Large Language Models (LLMs) have introduced paradigm-shifting approaches in natural language processing. Yet, their transformative in-context learning (ICL) capabilities remain underutilized, especially in customer service dialogue summarization—a domain plagued by generative hallucinations, detail omission, and inconsistencies. We present Chain-of-Interactions (CoI), a novel single-instance, multi-step framework that orchestrates information extraction, self-correction, and evaluation through sequential interactive generation chains. By strategically leveraging LLMs’ ICL capabilities through precisely engineered prompts, CoI dramatically enhances abstractive task-oriented dialogue summarization (ATODS) quality and usefulness. Our comprehensive evaluation on real-world and benchmark human-agent interaction datasets demonstrates CoI’s effectiveness through rigorous testing across 11 models and 7 prompting approaches, with 9 standard automatic evaluation metrics, 3 LLM-based evaluations, and human studies involving 480 evaluators across 9 quality dimensions.
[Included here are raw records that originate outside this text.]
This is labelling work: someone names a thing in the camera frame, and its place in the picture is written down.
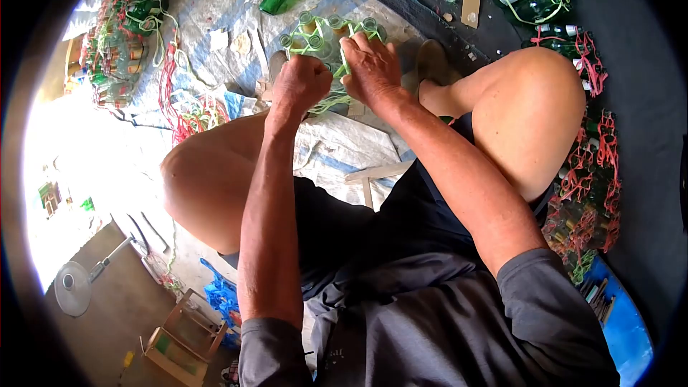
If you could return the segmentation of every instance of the knee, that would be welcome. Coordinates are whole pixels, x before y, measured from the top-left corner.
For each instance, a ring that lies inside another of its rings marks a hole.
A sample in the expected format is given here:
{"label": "knee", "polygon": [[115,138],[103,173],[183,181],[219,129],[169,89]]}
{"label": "knee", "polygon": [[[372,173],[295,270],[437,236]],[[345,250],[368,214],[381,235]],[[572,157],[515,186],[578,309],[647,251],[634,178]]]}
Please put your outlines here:
{"label": "knee", "polygon": [[518,62],[517,78],[533,101],[541,99],[561,108],[582,111],[586,94],[569,59],[543,47],[525,48],[513,54]]}

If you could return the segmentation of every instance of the leg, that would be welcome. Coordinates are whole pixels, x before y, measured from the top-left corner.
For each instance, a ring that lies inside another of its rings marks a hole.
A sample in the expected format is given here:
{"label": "leg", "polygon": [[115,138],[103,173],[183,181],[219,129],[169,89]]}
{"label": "leg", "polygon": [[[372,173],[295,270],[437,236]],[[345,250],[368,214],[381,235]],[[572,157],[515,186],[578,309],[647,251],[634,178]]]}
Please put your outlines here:
{"label": "leg", "polygon": [[539,47],[515,51],[451,86],[423,80],[419,99],[438,116],[473,111],[476,146],[528,202],[561,168],[586,107],[571,63]]}
{"label": "leg", "polygon": [[221,254],[239,251],[244,204],[267,114],[246,116],[195,134],[162,161],[164,208]]}

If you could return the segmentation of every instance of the hand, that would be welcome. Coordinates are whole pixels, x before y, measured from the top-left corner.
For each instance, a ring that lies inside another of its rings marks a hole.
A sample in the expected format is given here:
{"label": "hand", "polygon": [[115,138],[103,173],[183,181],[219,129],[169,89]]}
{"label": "hand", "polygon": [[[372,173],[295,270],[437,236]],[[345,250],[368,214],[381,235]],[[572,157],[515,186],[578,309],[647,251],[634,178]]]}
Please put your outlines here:
{"label": "hand", "polygon": [[274,101],[268,115],[270,123],[292,124],[297,128],[306,111],[330,91],[331,83],[332,73],[319,59],[292,56],[274,82]]}
{"label": "hand", "polygon": [[365,32],[340,40],[351,69],[341,82],[351,97],[382,116],[389,106],[412,99],[401,87],[401,66],[394,45],[384,46],[380,39],[368,40]]}

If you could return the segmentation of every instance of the gray t-shirt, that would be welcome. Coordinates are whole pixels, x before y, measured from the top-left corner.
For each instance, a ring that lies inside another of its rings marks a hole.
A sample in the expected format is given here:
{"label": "gray t-shirt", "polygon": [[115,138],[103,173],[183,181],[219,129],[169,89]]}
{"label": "gray t-shirt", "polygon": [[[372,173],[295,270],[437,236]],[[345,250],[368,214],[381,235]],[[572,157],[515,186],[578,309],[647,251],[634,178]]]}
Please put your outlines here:
{"label": "gray t-shirt", "polygon": [[496,281],[458,254],[415,255],[333,283],[308,306],[316,380],[300,332],[254,318],[242,325],[242,387],[619,383],[597,318],[549,249],[514,257]]}

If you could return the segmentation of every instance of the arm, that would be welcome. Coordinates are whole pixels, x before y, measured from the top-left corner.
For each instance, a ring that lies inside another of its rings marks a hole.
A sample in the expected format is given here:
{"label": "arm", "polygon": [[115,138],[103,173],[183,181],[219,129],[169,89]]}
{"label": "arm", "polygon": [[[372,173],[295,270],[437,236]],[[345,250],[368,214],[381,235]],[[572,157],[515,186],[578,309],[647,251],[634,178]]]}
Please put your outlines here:
{"label": "arm", "polygon": [[294,56],[274,84],[275,100],[242,218],[237,291],[244,321],[277,318],[301,330],[294,138],[301,118],[327,94],[331,81],[332,74],[320,60]]}
{"label": "arm", "polygon": [[475,146],[422,107],[401,85],[392,44],[342,39],[352,74],[348,93],[389,123],[422,161],[452,212],[468,229],[496,278],[507,261],[546,248],[526,202]]}
Results reveal CoI’s decisive superiority, outperforming all single-step approaches and achieving 6× better entity preservation, 49% higher quality scores, and 322% improvement in accuracy compared to state-of-the-art multi-step Chain-of-Density (CoD). This research addresses critical gaps in task-oriented dialogue summarization for customer service applications and establishes new standards for harnessing LLMs’ reasoning capabilities in practical, industry-relevant contexts.

pdf bib
GAMIC: Graph-Aligned Molecular In-context Learning for Molecule Analysis via LLMs
Ali Al Lawati | Jason S Lucas | Zhiwei Zhang | Prasenjit Mitra | Suhang Wang
Findings of the Association for Computational Linguistics: EMNLP 2025

In-context learning (ICL) effectively conditions large language models (LLMs) for molecular tasks, such as property prediction and molecule captioning, by embedding carefully selected demonstration examples into the input prompt. This approach eliminates the computational overhead of extensive pre-training and fine-tuning. However, current prompt retrieval methods for molecular tasks rely on molecule feature similarity, such as Morgan fingerprints, which do not adequately capture the global molecular and atom-binding relationships. As a result, these methods fail to represent the full complexity of molecular structures during inference. Moreover, medium-sized LLMs, which offer simpler deployment requirements in specialized systems, have remained largely unexplored in the molecular ICL literature. To address these gaps, we propose a self-supervised learning technique, GAMIC (Graph-Aligned Molecular In-Context learning), which aligns global molecular structures, represented by graph neural networks (GNNs), with textual captions (descriptions) while leveraging local feature similarity through Morgan fingerprints. In addition, we introduce a Maximum Marginal Relevance (MMR) based diversity heuristic during retrieval to optimize input prompt demonstration samples. Our experimental findings using diverse benchmark datasets show GAMIC outperforms simple Morgan-based ICL retrieval methods across all tasks by up to 45%. Our code is available at: https://github.com/aliwister/mol-icl.